# [DATASET CONTENT]

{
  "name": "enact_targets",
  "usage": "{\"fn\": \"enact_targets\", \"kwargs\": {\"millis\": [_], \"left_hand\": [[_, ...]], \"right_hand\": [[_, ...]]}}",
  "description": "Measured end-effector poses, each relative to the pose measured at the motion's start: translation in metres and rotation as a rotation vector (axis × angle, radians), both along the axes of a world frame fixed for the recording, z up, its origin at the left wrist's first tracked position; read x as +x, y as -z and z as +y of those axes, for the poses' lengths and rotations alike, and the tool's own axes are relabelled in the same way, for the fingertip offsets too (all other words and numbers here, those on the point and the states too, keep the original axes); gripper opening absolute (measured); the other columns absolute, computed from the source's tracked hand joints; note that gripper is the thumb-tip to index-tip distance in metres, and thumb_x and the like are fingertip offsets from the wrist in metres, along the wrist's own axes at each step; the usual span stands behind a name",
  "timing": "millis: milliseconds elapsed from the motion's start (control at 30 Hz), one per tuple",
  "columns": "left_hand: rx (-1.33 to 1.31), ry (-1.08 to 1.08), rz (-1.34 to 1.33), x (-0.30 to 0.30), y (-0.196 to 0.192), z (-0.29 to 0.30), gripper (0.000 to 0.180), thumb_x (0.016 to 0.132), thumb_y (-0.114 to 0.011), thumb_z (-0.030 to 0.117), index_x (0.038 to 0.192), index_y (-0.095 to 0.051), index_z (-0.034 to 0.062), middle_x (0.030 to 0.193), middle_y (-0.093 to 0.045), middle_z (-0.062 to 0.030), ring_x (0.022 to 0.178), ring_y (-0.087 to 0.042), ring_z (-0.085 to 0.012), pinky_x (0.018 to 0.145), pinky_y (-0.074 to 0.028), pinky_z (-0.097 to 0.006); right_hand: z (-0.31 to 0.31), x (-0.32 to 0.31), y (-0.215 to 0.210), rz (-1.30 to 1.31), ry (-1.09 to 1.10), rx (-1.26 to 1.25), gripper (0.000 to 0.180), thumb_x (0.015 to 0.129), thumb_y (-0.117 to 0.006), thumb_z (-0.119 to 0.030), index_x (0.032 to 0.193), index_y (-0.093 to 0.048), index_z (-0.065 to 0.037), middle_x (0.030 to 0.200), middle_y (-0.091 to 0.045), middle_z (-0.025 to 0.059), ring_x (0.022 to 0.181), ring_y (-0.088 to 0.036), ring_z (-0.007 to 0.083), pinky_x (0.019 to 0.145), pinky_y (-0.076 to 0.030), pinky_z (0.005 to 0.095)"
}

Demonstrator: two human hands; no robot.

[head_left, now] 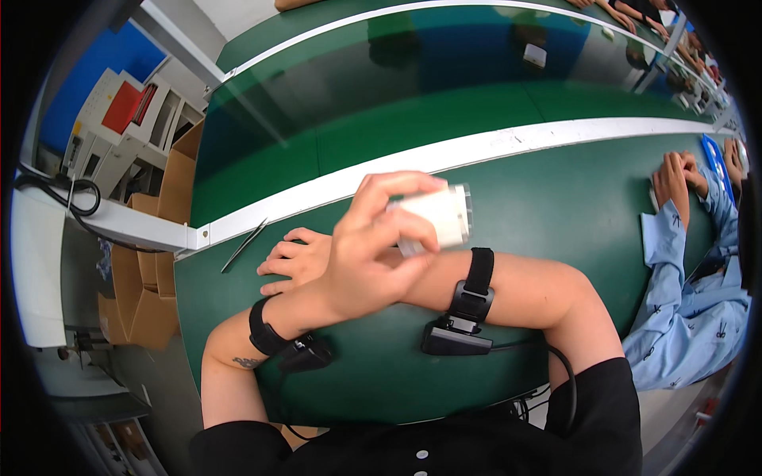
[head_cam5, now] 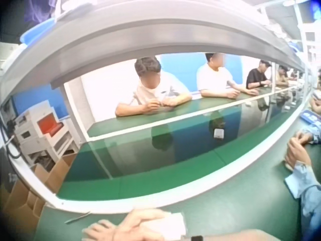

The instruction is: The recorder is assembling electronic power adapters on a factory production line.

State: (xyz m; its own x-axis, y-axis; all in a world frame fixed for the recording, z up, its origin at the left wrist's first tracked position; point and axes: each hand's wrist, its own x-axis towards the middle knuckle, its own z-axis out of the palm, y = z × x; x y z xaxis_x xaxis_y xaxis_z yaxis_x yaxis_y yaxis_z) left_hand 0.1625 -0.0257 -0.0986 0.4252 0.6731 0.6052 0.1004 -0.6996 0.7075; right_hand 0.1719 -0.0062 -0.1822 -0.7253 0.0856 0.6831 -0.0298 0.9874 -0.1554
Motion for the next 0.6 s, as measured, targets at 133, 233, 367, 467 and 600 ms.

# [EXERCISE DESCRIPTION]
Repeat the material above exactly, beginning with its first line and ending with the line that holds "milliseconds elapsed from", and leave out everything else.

# [ANSWER TO THE PROBLEM]
{
  "name": "enact_targets",
  "usage": "{\"fn\": \"enact_targets\", \"kwargs\": {\"millis\": [_], \"left_hand\": [[_, ...]], \"right_hand\": [[_, ...]]}}",
  "description": "Measured end-effector poses, each relative to the pose measured at the motion's start: translation in metres and rotation as a rotation vector (axis × angle, radians), both along the axes of a world frame fixed for the recording, z up, its origin at the left wrist's first tracked position; read x as +x, y as -z and z as +y of those axes, for the poses' lengths and rotations alike, and the tool's own axes are relabelled in the same way, for the fingertip offsets too (all other words and numbers here, those on the point and the states too, keep the original axes); gripper opening absolute (measured); the other columns absolute, computed from the source's tracked hand joints; note that gripper is the thumb-tip to index-tip distance in metres, and thumb_x and the like are fingertip offsets from the wrist in metres, along the wrist's own axes at each step; the usual span stands behind a name",
  "timing": "millis: milliseconds elapsed from the motion's start (control at 30 Hz), one per tuple",

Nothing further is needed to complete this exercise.